_ASSIGNED TASK_
Only the pictures are to be left out; return the rest of the data exactly as it stands.

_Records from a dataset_
-.-.-
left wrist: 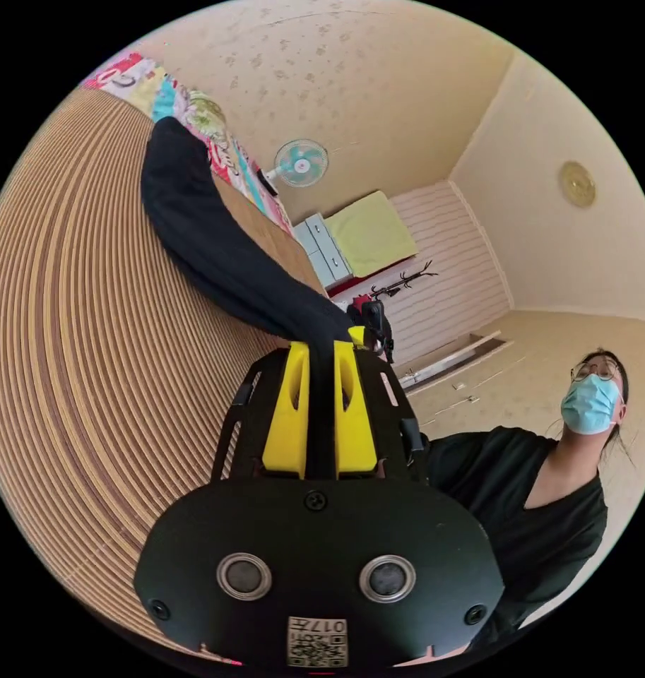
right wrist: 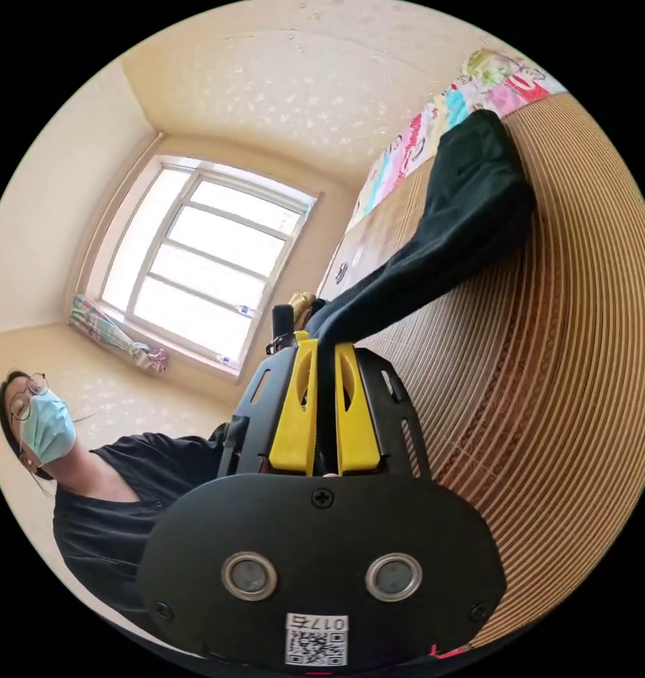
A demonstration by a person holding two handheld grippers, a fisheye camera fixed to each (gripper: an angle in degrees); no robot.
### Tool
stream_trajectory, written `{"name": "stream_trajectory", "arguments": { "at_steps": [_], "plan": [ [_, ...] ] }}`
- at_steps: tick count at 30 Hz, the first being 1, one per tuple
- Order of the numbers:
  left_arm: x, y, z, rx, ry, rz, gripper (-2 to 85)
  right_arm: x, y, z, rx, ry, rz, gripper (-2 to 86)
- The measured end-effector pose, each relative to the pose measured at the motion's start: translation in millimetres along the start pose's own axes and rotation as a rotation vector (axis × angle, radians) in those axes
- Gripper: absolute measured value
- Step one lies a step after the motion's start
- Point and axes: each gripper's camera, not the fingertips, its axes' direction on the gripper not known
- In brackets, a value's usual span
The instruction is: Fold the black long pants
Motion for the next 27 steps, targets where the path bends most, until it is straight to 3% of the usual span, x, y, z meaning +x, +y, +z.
{"name": "stream_trajectory", "arguments": {
  "at_steps": [5, 11, 16, 18, 22, 27],
  "plan": [
    [131.7, -13.2, -25.0, 0.108, 0.124, 0.226, 5.2, -156.1, -22.1, -20.9, 0.043, -0.005, -0.303, 1.3],
    [312.7, -16.8, -47.6, 0.241, 0.108, 0.525, 5.1, -338.3, -19.5, -42.2, 0.111, 0.097, -0.621, 1.7],
    [414.2, -26.2, -52.8, 0.331, 0.155, 0.64, 5.1, -428.2, -24.2, -62.3, 0.216, 0.016, -0.69, 2.7],
    [441.8, -39.0, -50.5, 0.373, 0.083, 0.668, 5.1, -450.9, -32.0, -65.6, 0.248, 0.05, -0.727, 2.9],
    [415.2, -82.9, -40.3, 0.374, 0.027, 0.512, 5.1, -440.3, -85.5, -60.5, 0.273, 0.16, -0.613, 3.2],
    [284.5, -185.2, -13.0, 0.288, -0.219, 0.174, 5.1, -358.6, -187.8, -19.6, 0.238, 0.465, -0.418, 3.5]
  ]
}}
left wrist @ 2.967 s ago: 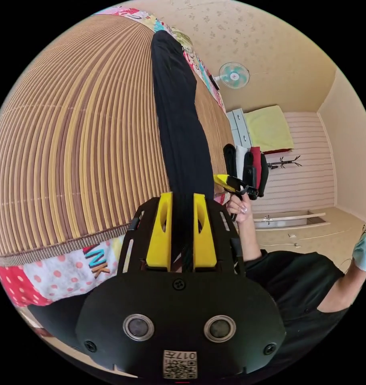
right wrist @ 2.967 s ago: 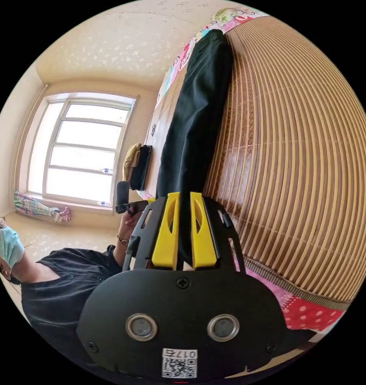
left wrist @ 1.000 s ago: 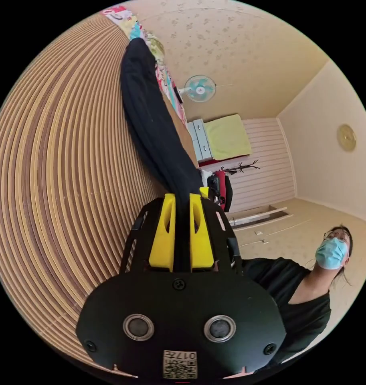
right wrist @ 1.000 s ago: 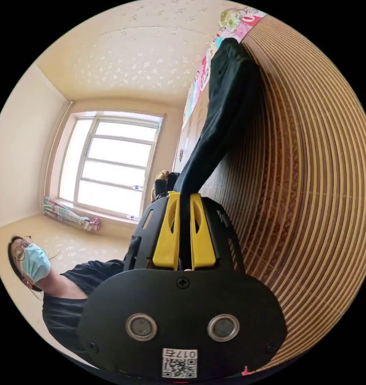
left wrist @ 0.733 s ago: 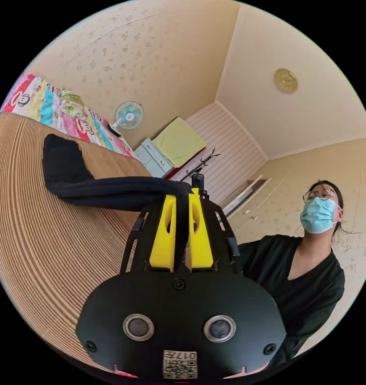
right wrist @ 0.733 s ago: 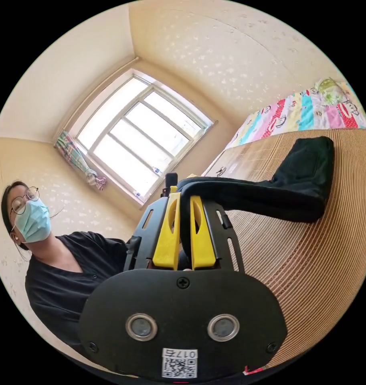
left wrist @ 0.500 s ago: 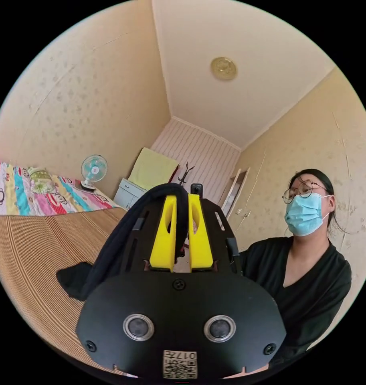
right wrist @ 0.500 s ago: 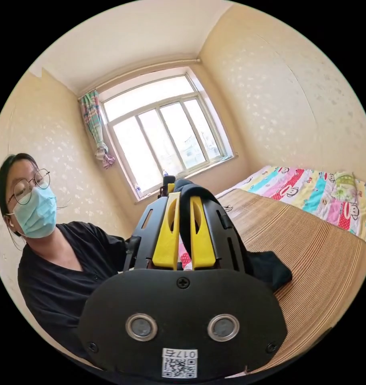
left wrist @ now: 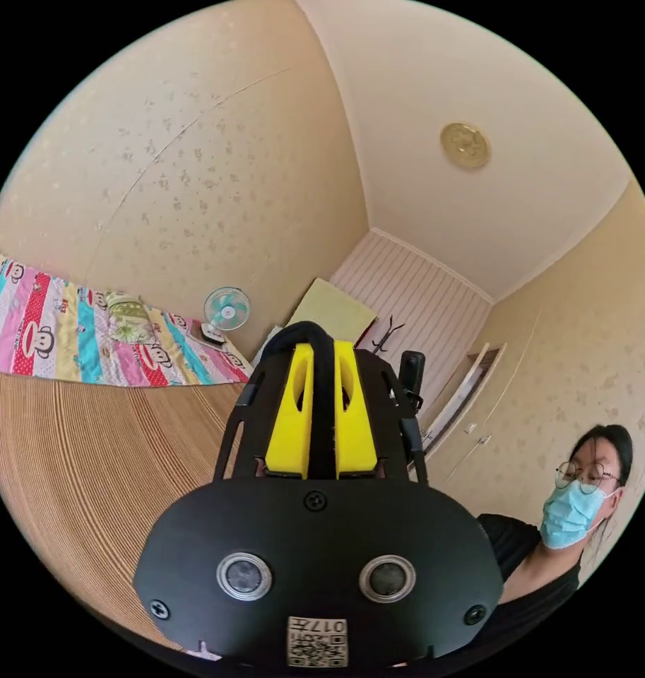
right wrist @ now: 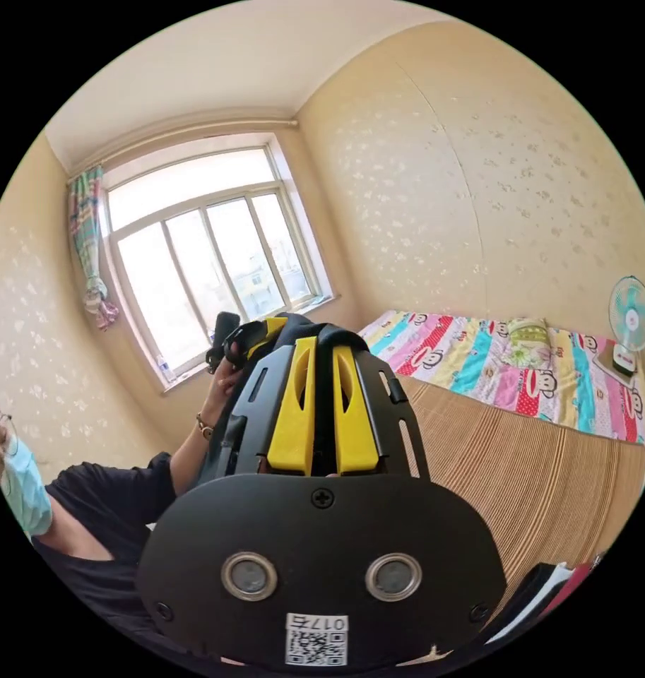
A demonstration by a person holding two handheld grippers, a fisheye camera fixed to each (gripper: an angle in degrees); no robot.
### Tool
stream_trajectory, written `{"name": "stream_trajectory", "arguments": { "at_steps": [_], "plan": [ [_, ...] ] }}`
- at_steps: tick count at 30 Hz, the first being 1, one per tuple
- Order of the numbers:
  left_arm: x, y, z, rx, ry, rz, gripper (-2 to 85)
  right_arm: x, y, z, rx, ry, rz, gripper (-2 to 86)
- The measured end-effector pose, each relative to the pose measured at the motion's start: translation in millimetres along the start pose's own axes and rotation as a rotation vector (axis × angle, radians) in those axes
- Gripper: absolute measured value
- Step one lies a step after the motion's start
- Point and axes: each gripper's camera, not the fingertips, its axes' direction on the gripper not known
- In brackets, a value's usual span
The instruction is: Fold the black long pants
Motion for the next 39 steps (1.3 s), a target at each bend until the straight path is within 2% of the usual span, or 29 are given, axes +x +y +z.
{"name": "stream_trajectory", "arguments": {
  "at_steps": [2, 5, 9, 11, 16, 19, 21, 24, 27, 29, 31, 35, 39],
  "plan": [
    [-47.6, -2.8, 19.7, -0.024, -0.061, -0.085, 5.1, 60.4, -9.2, 55.5, -0.048, 0.022, 0.153, 3.5],
    [-104.6, 16.3, 47.0, -0.091, -0.158, -0.12, 5.1, 114.6, 12.7, 109.0, -0.077, 0.041, 0.266, 3.3],
    [-167.8, 89.8, 79.6, -0.229, -0.291, -0.125, 5.1, 150.0, 66.4, 156.8, -0.208, 0.084, 0.316, 3.3],
    [-183.0, 129.4, 80.4, -0.235, -0.283, -0.093, 5.1, 158.2, 111.7, 159.3, -0.212, 0.039, 0.279, 3.4],
    [-201.9, 243.5, 69.1, -0.235, -0.105, -0.091, 5.2, 149.2, 214.8, 125.4, -0.178, -0.046, 0.155, 4.0],
    [-206.2, 322.6, 60.9, -0.242, -0.158, -0.126, 5.4, 137.3, 283.6, 113.9, -0.198, -0.045, 0.158, 4.5],
    [-215.0, 371.7, 50.6, -0.229, -0.267, -0.164, 6.0, 131.8, 318.9, 114.6, -0.24, -0.033, 0.186, 5.0],
    [-230.0, 406.0, 41.2, -0.222, -0.323, -0.241, 6.5, 132.1, 361.6, 111.8, -0.287, -0.015, 0.25, 6.2],
    [-241.8, 403.5, 12.7, -0.137, -0.274, -0.32, 7.8, 147.3, 371.8, 81.4, -0.209, -0.076, 0.364, 8.7],
    [-246.1, 390.9, -18.4, -0.004, -0.257, -0.326, 10.6, 164.4, 363.0, 45.4, -0.027, -0.178, 0.427, 15.1],
    [-256.1, 371.8, -41.7, 0.077, -0.288, -0.329, 13.3, 181.5, 349.7, 30.1, 0.034, -0.172, 0.47, 18.4],
    [-316.0, 316.0, -38.0, -0.043, -0.335, -0.351, 21.6, 224.5, 311.4, 43.6, -0.016, -0.166, 0.529, 22.8],
    [-380.7, 294.2, -17.3, -0.136, -0.304, -0.425, 24.7, 244.5, 291.9, 82.9, -0.144, -0.157, 0.536, 24.0]
  ]
}}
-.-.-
_RESULT OF THE EXERCISE_
left wrist: 
right wrist: 
A demonstration by a person holding two handheld grippers, a fisheye camera fixed to each (gripper: an angle in degrees); no robot.
### Tool
stream_trajectory, written `{"name": "stream_trajectory", "arguments": { "at_steps": [_], "plan": [ [_, ...] ] }}`
- at_steps: tick count at 30 Hz, the first being 1, one per tuple
- Order of the numbers:
  left_arm: x, y, z, rx, ry, rz, gripper (-2 to 85)
  right_arm: x, y, z, rx, ry, rz, gripper (-2 to 86)
- The measured end-effector pose, each relative to the pose measured at the motion's start: translation in millimetres along the start pose's own axes and rotation as a rotation vector (axis × angle, radians) in those axes
- Gripper: absolute measured value
- Step one lies a step after the motion's start
- Point and axes: each gripper's camera, not the fingertips, its axes' direction on the gripper not known
- In brackets, a value's usual span
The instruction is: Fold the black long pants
Motion for the next 27 steps, targets where the path bends most, until it is straight to 3% of the usual span, x, y, z meaning +x, +y, +z.
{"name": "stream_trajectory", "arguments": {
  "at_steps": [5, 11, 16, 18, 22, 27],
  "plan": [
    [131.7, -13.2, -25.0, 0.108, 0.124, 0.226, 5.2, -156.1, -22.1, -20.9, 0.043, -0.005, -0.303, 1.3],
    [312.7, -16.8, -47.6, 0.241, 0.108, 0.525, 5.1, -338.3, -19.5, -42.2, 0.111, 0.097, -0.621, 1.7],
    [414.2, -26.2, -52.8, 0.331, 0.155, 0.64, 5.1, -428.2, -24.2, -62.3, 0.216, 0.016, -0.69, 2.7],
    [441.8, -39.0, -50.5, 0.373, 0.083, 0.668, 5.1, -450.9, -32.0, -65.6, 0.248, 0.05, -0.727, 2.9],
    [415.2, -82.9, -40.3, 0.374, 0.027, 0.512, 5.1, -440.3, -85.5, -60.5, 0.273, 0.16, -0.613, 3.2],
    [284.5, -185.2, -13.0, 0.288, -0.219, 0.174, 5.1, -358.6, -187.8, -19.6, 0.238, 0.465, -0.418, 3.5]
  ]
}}
left wrist @ 2.967 s ago: 
right wrist @ 2.967 s ago: 
left wrist @ 1.000 s ago: 
right wrist @ 1.000 s ago: 
left wrist @ 0.733 s ago: 
right wrist @ 0.733 s ago: 
left wrist @ 0.500 s ago: 
right wrist @ 0.500 s ago: 
left wrist @ now: 
right wrist @ now: 
A demonstration by a person holding two handheld grippers, a fisheye camera fixed to each (gripper: an angle in degrees); no robot.
### Tool
stream_trajectory, written `{"name": "stream_trajectory", "arguments": { "at_steps": [_], "plan": [ [_, ...] ] }}`
- at_steps: tick count at 30 Hz, the first being 1, one per tuple
- Order of the numbers:
  left_arm: x, y, z, rx, ry, rz, gripper (-2 to 85)
  right_arm: x, y, z, rx, ry, rz, gripper (-2 to 86)
- The measured end-effector pose, each relative to the pose measured at the motion's start: translation in millimetres along the start pose's own axes and rotation as a rotation vector (axis × angle, radians) in those axes
- Gripper: absolute measured value
- Step one lies a step after the motion's start
- Point and axes: each gripper's camera, not the fingertips, its axes' direction on the gripper not known
- In brackets, a value's usual span
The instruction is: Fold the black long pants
Motion for the next 39 steps (1.3 s), a target at each bend until the straight path is within 2% of the usual span, or 29 are given, axes +x +y +z.
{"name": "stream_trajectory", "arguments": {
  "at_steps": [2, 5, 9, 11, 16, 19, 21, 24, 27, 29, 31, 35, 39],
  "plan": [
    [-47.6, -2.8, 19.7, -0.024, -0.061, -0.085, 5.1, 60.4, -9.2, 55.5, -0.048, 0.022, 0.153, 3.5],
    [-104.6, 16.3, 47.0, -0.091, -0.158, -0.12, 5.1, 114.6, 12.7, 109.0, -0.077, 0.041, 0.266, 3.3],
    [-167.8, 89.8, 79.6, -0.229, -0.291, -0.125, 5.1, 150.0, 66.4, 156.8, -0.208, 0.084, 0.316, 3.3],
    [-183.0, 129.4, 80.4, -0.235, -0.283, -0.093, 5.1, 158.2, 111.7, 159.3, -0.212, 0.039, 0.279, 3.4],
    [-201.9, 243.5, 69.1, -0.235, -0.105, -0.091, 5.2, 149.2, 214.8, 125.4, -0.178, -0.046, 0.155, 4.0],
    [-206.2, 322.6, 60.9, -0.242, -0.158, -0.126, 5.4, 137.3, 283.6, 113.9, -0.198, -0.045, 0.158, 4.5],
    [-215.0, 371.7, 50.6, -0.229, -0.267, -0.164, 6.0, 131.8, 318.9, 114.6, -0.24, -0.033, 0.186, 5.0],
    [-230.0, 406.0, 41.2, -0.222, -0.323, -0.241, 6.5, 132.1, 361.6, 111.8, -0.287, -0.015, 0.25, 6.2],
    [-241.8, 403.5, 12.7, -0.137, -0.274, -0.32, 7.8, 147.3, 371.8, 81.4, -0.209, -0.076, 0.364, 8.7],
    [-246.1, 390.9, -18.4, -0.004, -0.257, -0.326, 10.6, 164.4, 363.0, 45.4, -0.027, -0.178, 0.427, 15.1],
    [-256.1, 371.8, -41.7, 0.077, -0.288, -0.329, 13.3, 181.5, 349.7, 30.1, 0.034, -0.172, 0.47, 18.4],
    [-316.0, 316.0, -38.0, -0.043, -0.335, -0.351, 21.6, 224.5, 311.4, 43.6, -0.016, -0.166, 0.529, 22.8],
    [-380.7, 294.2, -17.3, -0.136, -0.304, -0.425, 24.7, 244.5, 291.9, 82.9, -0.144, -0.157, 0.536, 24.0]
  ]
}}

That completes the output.